(Prompt): Repeat exactly the lines of the entries below from the one with "Would you be so kind as to locate the white die" through the one with "Would you be so kind as to locate the tan", both ends included, and nothing else.

(Input data):
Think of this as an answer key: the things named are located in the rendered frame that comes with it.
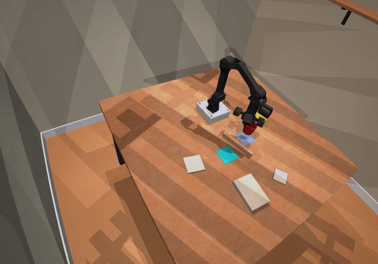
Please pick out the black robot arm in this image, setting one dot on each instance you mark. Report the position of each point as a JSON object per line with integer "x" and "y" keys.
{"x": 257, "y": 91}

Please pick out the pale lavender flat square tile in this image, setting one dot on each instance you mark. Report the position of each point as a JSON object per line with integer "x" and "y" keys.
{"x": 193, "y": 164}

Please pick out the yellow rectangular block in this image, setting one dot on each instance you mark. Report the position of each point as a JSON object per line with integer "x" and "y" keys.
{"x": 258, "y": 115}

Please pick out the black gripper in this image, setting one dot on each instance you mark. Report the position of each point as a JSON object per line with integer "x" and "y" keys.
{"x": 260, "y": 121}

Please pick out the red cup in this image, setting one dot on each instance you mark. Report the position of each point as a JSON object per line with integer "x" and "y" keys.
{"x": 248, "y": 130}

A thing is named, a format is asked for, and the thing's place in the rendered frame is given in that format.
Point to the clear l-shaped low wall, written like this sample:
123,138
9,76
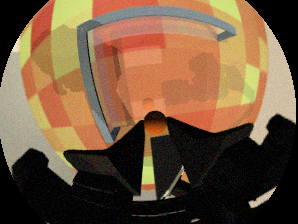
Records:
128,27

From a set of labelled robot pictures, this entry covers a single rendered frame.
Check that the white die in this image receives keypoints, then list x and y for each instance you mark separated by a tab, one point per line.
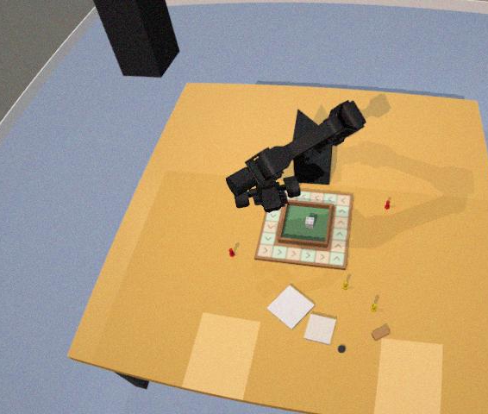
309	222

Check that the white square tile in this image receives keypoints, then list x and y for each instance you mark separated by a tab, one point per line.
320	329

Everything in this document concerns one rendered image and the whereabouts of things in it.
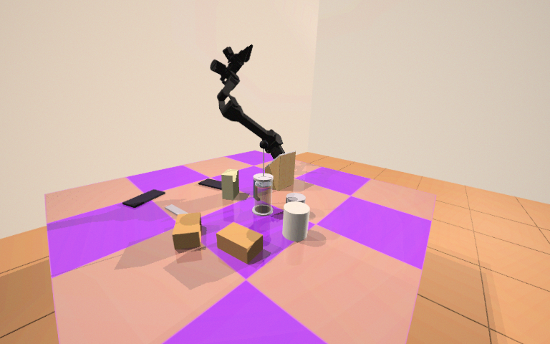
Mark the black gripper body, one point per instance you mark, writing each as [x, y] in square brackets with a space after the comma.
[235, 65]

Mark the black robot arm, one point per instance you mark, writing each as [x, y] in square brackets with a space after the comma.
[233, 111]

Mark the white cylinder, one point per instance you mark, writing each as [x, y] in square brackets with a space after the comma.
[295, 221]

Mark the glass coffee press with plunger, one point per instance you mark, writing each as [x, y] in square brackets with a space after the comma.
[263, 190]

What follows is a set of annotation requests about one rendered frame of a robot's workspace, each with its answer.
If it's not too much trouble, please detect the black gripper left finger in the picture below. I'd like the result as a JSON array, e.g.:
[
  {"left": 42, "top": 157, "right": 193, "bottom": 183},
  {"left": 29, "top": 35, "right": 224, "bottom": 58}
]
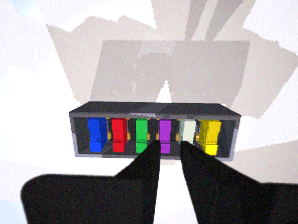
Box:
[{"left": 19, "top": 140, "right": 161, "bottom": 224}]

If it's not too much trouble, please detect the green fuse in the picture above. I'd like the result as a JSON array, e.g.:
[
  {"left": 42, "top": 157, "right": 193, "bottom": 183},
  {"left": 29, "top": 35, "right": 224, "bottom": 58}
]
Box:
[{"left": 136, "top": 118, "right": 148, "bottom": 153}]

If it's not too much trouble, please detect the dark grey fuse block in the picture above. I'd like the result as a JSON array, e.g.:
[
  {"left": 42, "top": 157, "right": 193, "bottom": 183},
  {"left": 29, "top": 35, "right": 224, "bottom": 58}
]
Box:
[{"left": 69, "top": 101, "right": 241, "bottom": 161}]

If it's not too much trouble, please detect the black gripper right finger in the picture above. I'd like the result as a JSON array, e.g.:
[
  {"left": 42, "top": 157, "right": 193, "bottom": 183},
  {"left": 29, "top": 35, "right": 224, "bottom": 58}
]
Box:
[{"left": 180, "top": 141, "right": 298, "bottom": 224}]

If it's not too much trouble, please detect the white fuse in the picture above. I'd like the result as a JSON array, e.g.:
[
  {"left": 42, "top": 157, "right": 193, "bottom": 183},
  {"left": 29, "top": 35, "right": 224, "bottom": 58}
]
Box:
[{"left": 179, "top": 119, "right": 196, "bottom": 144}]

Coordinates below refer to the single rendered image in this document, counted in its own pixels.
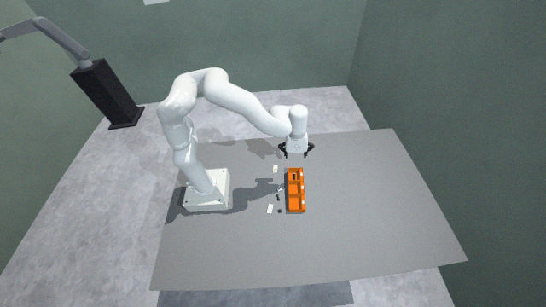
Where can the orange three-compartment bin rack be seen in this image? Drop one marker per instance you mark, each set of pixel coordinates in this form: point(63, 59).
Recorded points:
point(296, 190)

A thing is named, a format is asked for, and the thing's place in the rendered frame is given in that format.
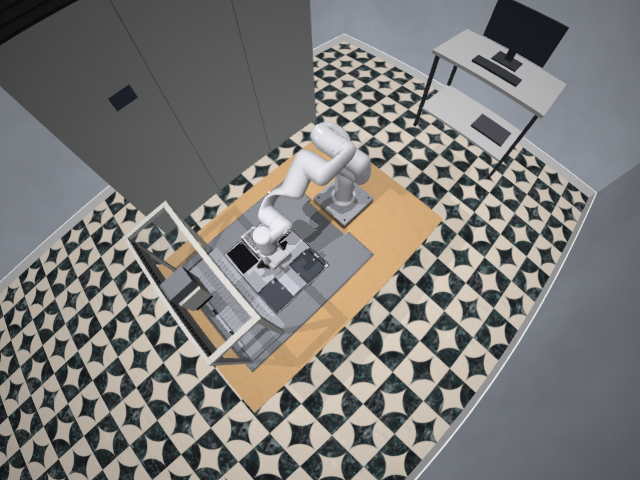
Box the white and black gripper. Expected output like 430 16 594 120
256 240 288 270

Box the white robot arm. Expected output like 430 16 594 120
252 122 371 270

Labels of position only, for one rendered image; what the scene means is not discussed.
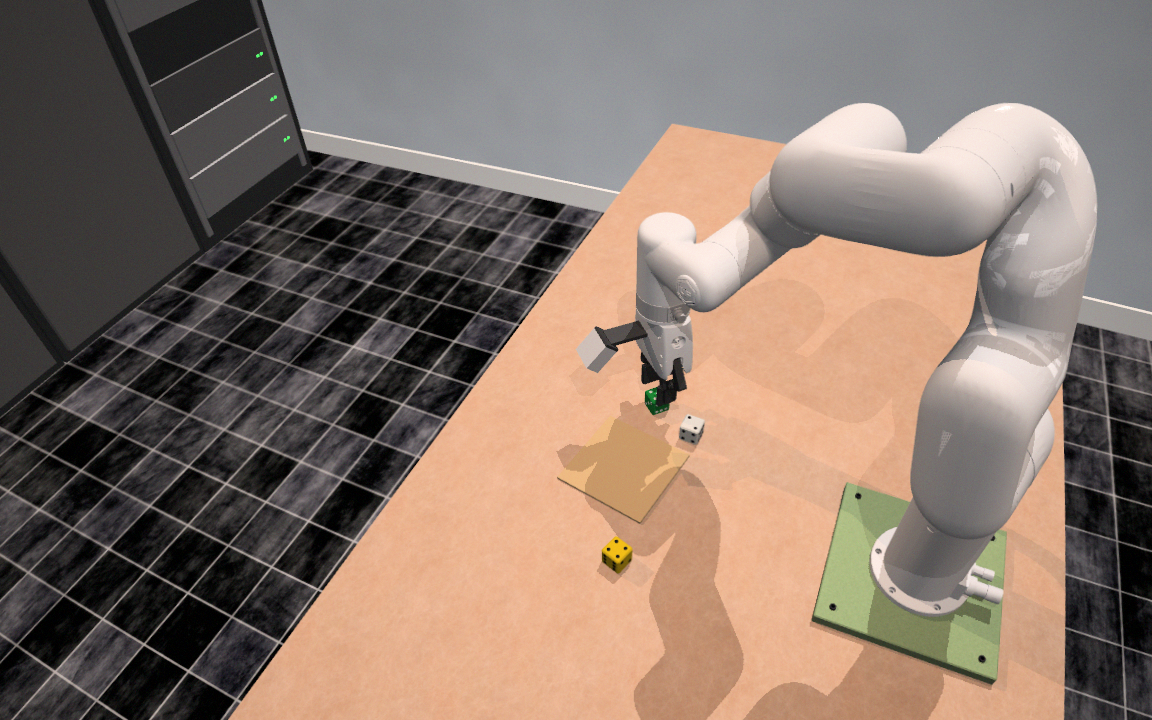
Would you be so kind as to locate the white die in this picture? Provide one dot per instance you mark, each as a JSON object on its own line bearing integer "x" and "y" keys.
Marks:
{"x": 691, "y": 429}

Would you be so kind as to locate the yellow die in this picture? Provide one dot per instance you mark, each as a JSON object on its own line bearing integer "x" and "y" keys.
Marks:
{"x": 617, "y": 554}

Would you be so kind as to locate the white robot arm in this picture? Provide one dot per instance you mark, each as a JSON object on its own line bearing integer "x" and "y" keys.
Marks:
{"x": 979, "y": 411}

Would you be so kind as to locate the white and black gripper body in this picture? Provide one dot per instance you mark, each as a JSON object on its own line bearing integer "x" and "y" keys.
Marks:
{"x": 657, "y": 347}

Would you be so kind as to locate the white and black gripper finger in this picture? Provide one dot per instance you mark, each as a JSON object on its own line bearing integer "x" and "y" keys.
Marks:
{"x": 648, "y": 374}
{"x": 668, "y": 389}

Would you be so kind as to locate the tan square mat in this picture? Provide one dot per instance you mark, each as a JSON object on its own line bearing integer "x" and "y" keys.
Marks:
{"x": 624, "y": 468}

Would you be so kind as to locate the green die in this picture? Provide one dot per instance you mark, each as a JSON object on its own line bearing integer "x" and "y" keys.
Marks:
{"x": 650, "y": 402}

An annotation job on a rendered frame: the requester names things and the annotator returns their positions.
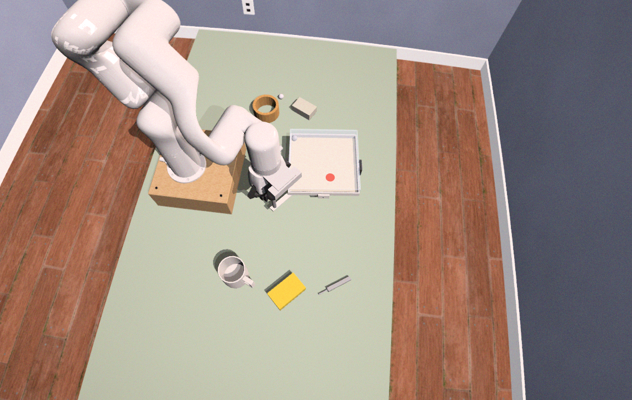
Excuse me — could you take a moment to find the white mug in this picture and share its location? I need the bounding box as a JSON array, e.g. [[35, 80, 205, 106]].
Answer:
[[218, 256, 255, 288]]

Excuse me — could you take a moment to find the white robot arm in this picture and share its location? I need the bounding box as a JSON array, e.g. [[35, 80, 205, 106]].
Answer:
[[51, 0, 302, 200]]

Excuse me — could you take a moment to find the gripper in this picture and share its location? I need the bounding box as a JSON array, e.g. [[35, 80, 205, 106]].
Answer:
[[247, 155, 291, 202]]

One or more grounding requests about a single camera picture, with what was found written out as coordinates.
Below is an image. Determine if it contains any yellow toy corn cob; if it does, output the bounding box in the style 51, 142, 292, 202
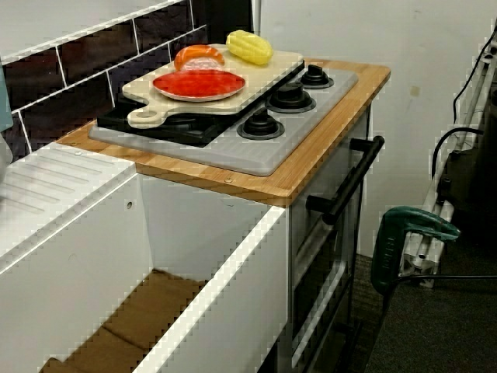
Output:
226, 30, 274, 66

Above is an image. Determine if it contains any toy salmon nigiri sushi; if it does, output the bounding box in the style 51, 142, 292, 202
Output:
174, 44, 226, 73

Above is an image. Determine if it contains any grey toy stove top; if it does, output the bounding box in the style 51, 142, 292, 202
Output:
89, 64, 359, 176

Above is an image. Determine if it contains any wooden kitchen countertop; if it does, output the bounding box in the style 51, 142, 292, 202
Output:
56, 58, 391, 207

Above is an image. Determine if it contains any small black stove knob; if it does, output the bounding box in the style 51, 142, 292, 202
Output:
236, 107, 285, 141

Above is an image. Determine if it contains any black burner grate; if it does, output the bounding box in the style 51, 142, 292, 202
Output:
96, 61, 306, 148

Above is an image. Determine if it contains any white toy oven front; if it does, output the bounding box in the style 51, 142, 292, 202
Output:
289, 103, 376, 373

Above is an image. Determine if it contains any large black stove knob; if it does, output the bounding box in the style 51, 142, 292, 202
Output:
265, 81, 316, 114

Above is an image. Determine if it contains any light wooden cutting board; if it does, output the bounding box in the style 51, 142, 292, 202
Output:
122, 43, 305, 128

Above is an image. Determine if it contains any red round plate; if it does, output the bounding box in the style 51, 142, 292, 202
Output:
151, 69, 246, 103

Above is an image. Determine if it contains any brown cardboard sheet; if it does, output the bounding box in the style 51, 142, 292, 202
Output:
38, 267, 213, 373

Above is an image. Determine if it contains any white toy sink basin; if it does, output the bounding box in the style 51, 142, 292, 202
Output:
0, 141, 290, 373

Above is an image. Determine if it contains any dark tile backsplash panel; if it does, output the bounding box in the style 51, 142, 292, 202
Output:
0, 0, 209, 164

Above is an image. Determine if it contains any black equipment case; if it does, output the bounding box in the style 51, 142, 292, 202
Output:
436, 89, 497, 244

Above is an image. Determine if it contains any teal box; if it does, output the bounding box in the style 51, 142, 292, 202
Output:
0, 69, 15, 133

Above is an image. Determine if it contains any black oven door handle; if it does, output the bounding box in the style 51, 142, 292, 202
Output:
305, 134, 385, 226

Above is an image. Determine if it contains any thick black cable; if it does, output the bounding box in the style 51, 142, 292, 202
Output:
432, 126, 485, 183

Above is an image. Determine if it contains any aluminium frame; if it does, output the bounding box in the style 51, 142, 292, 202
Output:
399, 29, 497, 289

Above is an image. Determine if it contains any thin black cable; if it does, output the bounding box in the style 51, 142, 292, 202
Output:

(Answer to this exercise):
Would you be so kind as to locate the white die in this picture? Provide one dot per instance you mark, each as a JSON object on its own line bearing integer "x" and "y" keys.
Marks:
{"x": 691, "y": 429}

Would you be so kind as to locate the yellow die in this picture? Provide one dot per instance you mark, each as a JSON object on its own line bearing integer "x" and "y" keys.
Marks:
{"x": 617, "y": 554}

Would you be so kind as to locate the white robot arm in this picture? Provide one dot per instance you mark, each as a JSON object on its own line bearing integer "x" and "y" keys.
Marks:
{"x": 979, "y": 411}

Would you be so kind as to locate the white and black gripper body in this picture? Provide one dot per instance you mark, each as a JSON object on its own line bearing integer "x" and "y" keys.
Marks:
{"x": 657, "y": 347}

Would you be so kind as to locate the white and black gripper finger in this picture? Provide one dot per instance you mark, each as a JSON object on its own line bearing integer "x" and "y" keys.
Marks:
{"x": 648, "y": 374}
{"x": 668, "y": 389}

Would you be so kind as to locate the tan square mat in this picture? Provide one dot per instance you mark, each as a JSON object on its own line bearing integer "x" and "y" keys.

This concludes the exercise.